■ **REQUIREMENT**
Exact copies of all the entries are required, and no pictures should appear in them.

■ **PROVIDED RECORDS**
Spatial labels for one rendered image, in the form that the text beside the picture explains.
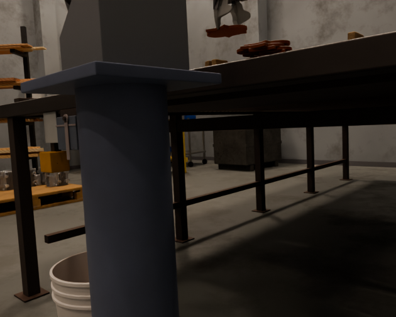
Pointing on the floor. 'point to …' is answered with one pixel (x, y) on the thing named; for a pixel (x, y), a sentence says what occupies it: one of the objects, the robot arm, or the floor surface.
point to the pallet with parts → (38, 186)
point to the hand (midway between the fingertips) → (226, 29)
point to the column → (126, 180)
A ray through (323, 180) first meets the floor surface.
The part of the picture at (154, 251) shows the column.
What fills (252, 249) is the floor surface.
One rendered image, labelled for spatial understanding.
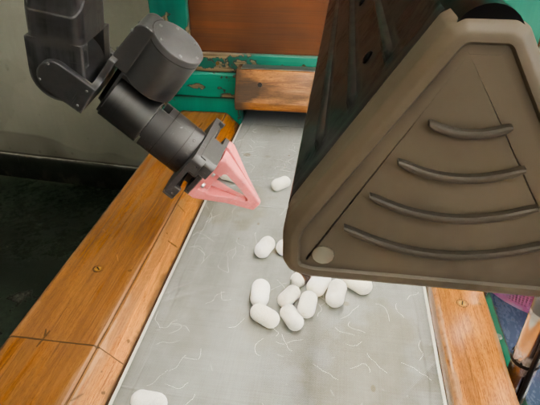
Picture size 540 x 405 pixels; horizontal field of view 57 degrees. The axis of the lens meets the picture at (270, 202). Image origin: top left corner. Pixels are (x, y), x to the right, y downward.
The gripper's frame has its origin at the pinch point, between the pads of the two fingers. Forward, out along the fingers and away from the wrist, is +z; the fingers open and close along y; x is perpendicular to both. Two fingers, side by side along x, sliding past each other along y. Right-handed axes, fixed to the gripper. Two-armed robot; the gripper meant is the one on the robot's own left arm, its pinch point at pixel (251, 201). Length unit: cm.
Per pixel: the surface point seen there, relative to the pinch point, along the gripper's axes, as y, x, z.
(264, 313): -12.2, 2.1, 6.3
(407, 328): -10.4, -6.1, 18.7
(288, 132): 36.6, 5.8, 5.7
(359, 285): -6.3, -4.0, 13.8
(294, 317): -12.2, 0.1, 8.6
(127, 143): 128, 95, -19
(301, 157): -34.4, -24.0, -9.8
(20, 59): 131, 97, -71
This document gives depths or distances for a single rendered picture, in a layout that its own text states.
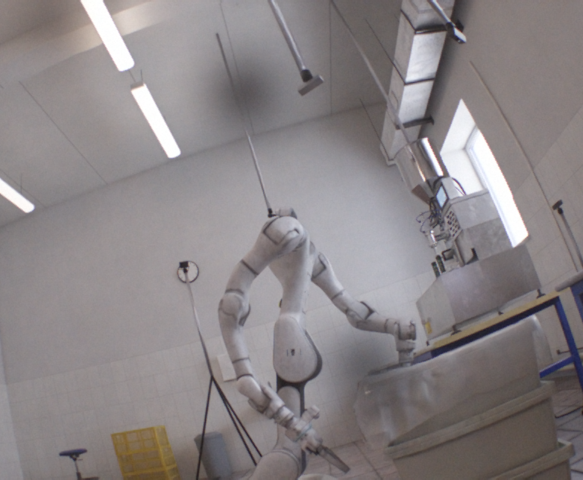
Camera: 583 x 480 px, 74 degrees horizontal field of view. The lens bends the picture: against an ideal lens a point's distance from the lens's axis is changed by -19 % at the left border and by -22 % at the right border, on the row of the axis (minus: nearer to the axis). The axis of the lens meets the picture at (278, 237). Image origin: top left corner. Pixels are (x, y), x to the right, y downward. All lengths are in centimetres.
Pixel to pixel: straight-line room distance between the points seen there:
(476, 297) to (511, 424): 75
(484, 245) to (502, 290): 25
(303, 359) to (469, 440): 66
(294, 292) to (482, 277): 87
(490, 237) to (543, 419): 103
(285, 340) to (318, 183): 496
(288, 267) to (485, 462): 102
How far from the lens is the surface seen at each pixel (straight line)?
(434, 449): 148
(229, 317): 153
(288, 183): 651
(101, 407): 653
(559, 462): 158
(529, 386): 155
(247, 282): 157
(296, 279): 173
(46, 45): 457
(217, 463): 562
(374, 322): 188
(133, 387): 631
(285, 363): 165
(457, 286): 205
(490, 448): 152
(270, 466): 168
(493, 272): 213
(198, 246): 637
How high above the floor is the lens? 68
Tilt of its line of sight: 21 degrees up
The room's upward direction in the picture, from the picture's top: 17 degrees counter-clockwise
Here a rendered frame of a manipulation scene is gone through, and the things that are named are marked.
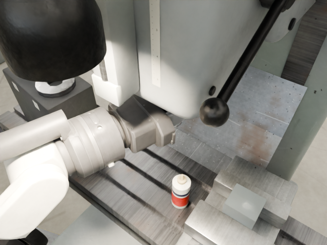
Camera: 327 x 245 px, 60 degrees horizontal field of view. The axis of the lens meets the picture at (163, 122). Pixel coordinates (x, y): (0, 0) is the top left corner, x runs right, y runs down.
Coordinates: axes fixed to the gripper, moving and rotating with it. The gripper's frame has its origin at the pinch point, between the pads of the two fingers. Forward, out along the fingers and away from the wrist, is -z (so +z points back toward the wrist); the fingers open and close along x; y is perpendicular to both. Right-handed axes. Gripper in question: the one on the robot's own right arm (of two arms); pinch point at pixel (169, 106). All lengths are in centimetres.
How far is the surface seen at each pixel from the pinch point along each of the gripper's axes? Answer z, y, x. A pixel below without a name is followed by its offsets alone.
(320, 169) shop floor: -127, 122, 2
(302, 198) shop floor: -99, 123, -4
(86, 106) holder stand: 7.8, 14.0, 23.5
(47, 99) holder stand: 15.6, 9.1, 25.0
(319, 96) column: -41.4, 12.8, -6.5
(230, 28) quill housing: 0.4, -18.9, -10.7
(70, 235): 23.4, 35.9, 7.0
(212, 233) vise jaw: 1.8, 16.7, -16.7
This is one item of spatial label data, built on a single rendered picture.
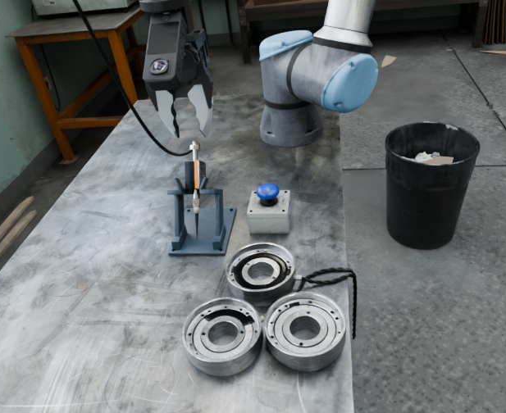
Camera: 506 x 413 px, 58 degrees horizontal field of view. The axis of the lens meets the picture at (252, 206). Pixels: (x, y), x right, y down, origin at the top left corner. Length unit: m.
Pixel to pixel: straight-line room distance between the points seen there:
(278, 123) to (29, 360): 0.67
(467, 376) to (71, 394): 1.24
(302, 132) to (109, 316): 0.58
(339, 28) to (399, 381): 1.08
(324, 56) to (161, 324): 0.56
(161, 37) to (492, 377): 1.37
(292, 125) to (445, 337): 0.97
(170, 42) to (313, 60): 0.36
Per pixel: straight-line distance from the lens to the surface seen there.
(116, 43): 2.58
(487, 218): 2.22
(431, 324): 1.73
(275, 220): 0.78
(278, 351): 0.59
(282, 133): 1.05
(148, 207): 0.93
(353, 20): 0.92
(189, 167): 0.77
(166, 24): 0.67
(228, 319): 0.64
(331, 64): 0.90
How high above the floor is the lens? 1.31
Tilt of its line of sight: 36 degrees down
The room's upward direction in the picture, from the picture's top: 8 degrees counter-clockwise
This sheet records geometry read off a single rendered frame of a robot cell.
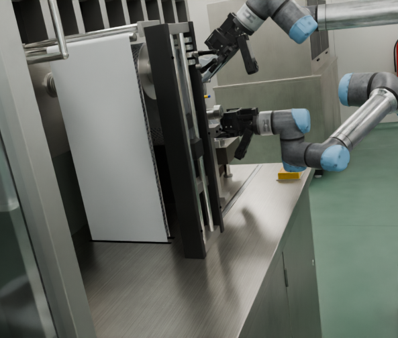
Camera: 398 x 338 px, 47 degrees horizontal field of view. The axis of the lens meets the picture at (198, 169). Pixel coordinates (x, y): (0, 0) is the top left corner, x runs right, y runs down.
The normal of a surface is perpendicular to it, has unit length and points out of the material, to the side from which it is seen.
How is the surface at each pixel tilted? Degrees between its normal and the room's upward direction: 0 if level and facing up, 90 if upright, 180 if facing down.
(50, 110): 90
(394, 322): 0
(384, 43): 90
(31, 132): 90
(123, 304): 0
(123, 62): 90
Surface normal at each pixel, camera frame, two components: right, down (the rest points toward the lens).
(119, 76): -0.36, 0.32
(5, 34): 0.92, -0.04
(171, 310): -0.15, -0.95
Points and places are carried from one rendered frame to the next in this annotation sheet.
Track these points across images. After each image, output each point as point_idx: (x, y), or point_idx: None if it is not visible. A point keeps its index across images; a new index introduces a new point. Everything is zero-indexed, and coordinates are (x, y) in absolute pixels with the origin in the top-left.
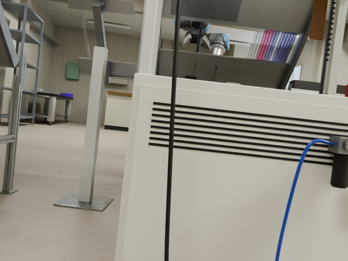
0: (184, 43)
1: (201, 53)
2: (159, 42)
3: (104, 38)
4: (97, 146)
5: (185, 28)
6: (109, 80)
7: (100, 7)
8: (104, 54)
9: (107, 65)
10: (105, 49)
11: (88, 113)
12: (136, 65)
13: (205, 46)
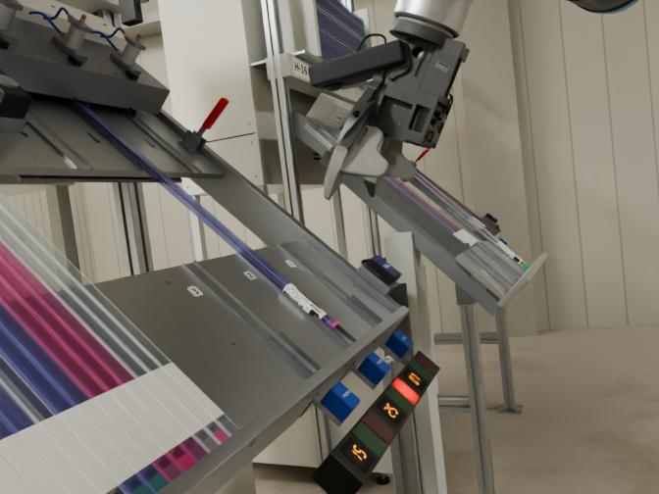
0: (365, 181)
1: (229, 255)
2: (259, 237)
3: (381, 213)
4: (428, 481)
5: (605, 2)
6: (482, 304)
7: (324, 162)
8: (386, 252)
9: (443, 268)
10: (385, 240)
11: None
12: (458, 262)
13: (384, 166)

■ **TASK SOLUTION**
Spatial labels for one rendered image, in the form that the text beside the picture explains.
Pointing on the floor. 'point to …' is answered with one pixel (x, y) on the thing named; for a pixel (x, y), a sentence says what occupies it: one of the objects, the robot arm, or the floor surface.
point to the pallet with parts → (38, 186)
point to the hand (midway between the fingertips) → (226, 29)
point to the column → (126, 180)
A ray through (323, 180) first meets the floor surface.
The part of the picture at (154, 251) shows the column.
What fills (252, 249) is the floor surface.
One rendered image, labelled for spatial understanding.
Picture size 540 x 405 pixels; horizontal field of view 57 degrees. The axis of the lens meets the picture at (270, 202). Image origin: top left corner. Pixels are (x, y), x to the right, y downward.
The gripper's frame has its origin at the pinch point, between the pads of the two fingers. Forward, out along the fingers and away from the wrist, is +z; the fingers open and close along y; x is perpendicular to both. Two fingers, side by side along x, sliding past each other along y. Right-handed axes, fixed to the gripper. Two-armed robot; the gripper meant is the one on the robot's own left arm, its pinch point at pixel (251, 201). Length unit: cm.
Per pixel: the surface point seen there, relative to the pinch point, along the gripper's axes, as y, x, z.
(264, 313): -12.2, 2.1, 6.3
(407, 328): -10.4, -6.1, 18.7
(288, 132): 36.6, 5.8, 5.7
(359, 285): -6.3, -4.0, 13.8
(294, 317): -12.2, 0.1, 8.6
(127, 143): 128, 95, -19
(301, 157): -34.4, -24.0, -9.8
(20, 59): 131, 97, -71
This document gives depths or distances for a single rendered picture, in a layout that its own text states.
Camera: 583 x 480 px, 74 degrees horizontal field of view. The lens bends the picture: against an ideal lens a point's distance from the lens's axis is changed by -19 % at the left border and by -22 % at the right border, on the row of the axis (minus: nearer to the axis). The axis of the lens meets the picture at (278, 237). Image origin: top left corner. Pixels are (x, y), x to the right, y downward. All lengths are in centimetres.
Pixel to pixel: straight-line room distance between the points seen there:
(476, 297) to (511, 424): 75
(484, 245) to (502, 290): 25
(303, 359) to (469, 440): 66
(294, 292) to (482, 277): 87
(490, 237) to (543, 419): 103
(285, 340) to (318, 183): 496
(288, 267) to (485, 462): 102
How far from the lens is the surface seen at each pixel (straight line)?
(434, 449): 148
(229, 317): 153
(288, 183): 651
(101, 407): 653
(559, 462): 158
(529, 386): 155
(247, 282): 157
(296, 279): 173
(46, 45): 457
(217, 463): 562
(374, 322): 188
(133, 387): 631
(285, 363): 165
(457, 286): 205
(490, 448): 152
(270, 466): 168
(493, 272): 213
(198, 246): 637
How high above the floor is the lens? 68
Tilt of its line of sight: 21 degrees up
The room's upward direction in the picture, from the picture's top: 17 degrees counter-clockwise
Here a rendered frame of a manipulation scene is gone through, and the things that are named are marked.
Camera: 327 x 245 px, 60 degrees horizontal field of view. The axis of the lens meets the picture at (163, 122). Pixel coordinates (x, y): (0, 0) is the top left corner, x runs right, y runs down.
Coordinates: axes fixed to the gripper, moving and rotating with it. The gripper's frame has its origin at the pinch point, between the pads of the two fingers. Forward, out along the fingers and away from the wrist, is -z (so +z points back toward the wrist); the fingers open and close along x; y is perpendicular to both. Right-handed axes. Gripper in question: the one on the robot's own right arm (of two arms); pinch point at pixel (169, 106). All lengths are in centimetres.
How far is the surface seen at each pixel from the pinch point along each of the gripper's axes? Answer z, y, x. A pixel below without a name is followed by its offsets alone.
(320, 169) shop floor: -127, 122, 2
(302, 198) shop floor: -99, 123, -4
(86, 106) holder stand: 7.8, 14.0, 23.5
(47, 99) holder stand: 15.6, 9.1, 25.0
(319, 96) column: -41.4, 12.8, -6.5
(230, 28) quill housing: 0.4, -18.9, -10.7
(70, 235): 23.4, 35.9, 7.0
(212, 233) vise jaw: 1.8, 16.7, -16.7
This is one item of spatial label data, built on a single rendered picture.
Camera: 506 x 413 px, 58 degrees horizontal field of view. The axis of the lens meets the picture at (252, 206). Pixels: (x, y), x right, y down, origin at the top left corner. Length unit: m.
Pixel to pixel: straight-line room distance between the points seen there:
(278, 123) to (29, 360): 0.67
(467, 376) to (71, 394): 1.24
(302, 132) to (109, 316): 0.58
(339, 28) to (399, 381): 1.08
(324, 56) to (161, 324): 0.56
(161, 37) to (492, 377): 1.37
(292, 125) to (445, 337): 0.97
(170, 42) to (313, 60): 0.36
Per pixel: straight-line distance from the lens to the surface seen there.
(116, 43): 2.58
(487, 218): 2.22
(431, 324): 1.73
(275, 220): 0.78
(278, 351): 0.59
(282, 133): 1.05
(148, 207): 0.93
(353, 20): 0.92
(189, 167): 0.77
(166, 24): 0.67
(228, 319): 0.64
(331, 64): 0.90
How high above the floor is the lens? 1.31
Tilt of its line of sight: 36 degrees down
The room's upward direction in the picture, from the picture's top: 8 degrees counter-clockwise
This sheet records geometry read off a single rendered frame of a robot cell.
Camera: 398 x 338 px, 47 degrees horizontal field of view. The axis of the lens meets the picture at (198, 169). Pixel coordinates (x, y): (0, 0) is the top left corner, x runs right, y runs down.
The normal of a surface is perpendicular to it, has unit length and points out of the material, to the side from which it is seen.
How is the surface at each pixel tilted? Degrees between its normal and the room's upward direction: 0 if level and facing up, 90 if upright, 180 if facing down.
(50, 110): 90
(394, 322): 0
(384, 43): 90
(31, 132): 90
(123, 304): 0
(123, 62): 90
Surface normal at each pixel, camera frame, two components: right, down (the rest points toward the lens).
(119, 76): -0.36, 0.32
(5, 34): 0.92, -0.04
(171, 310): -0.15, -0.95
Points and places are carried from one rendered frame to the next in this annotation sheet.
Track these points across images. After each image, output each point as point_idx: (x, y), or point_idx: None if it is not visible. A point keeps its index across images; a new index introduces a new point. Everything is zero-indexed, and coordinates are (x, y) in absolute pixels with the origin in the top-left.
0: (184, 43)
1: (201, 53)
2: (159, 42)
3: (104, 38)
4: (97, 146)
5: (185, 28)
6: (109, 80)
7: (100, 7)
8: (104, 54)
9: (107, 65)
10: (105, 49)
11: (88, 113)
12: (136, 65)
13: (205, 46)
0: (365, 181)
1: (229, 255)
2: (259, 237)
3: (381, 213)
4: (428, 481)
5: (605, 2)
6: (482, 304)
7: (324, 162)
8: (386, 252)
9: (443, 268)
10: (385, 240)
11: None
12: (458, 262)
13: (384, 166)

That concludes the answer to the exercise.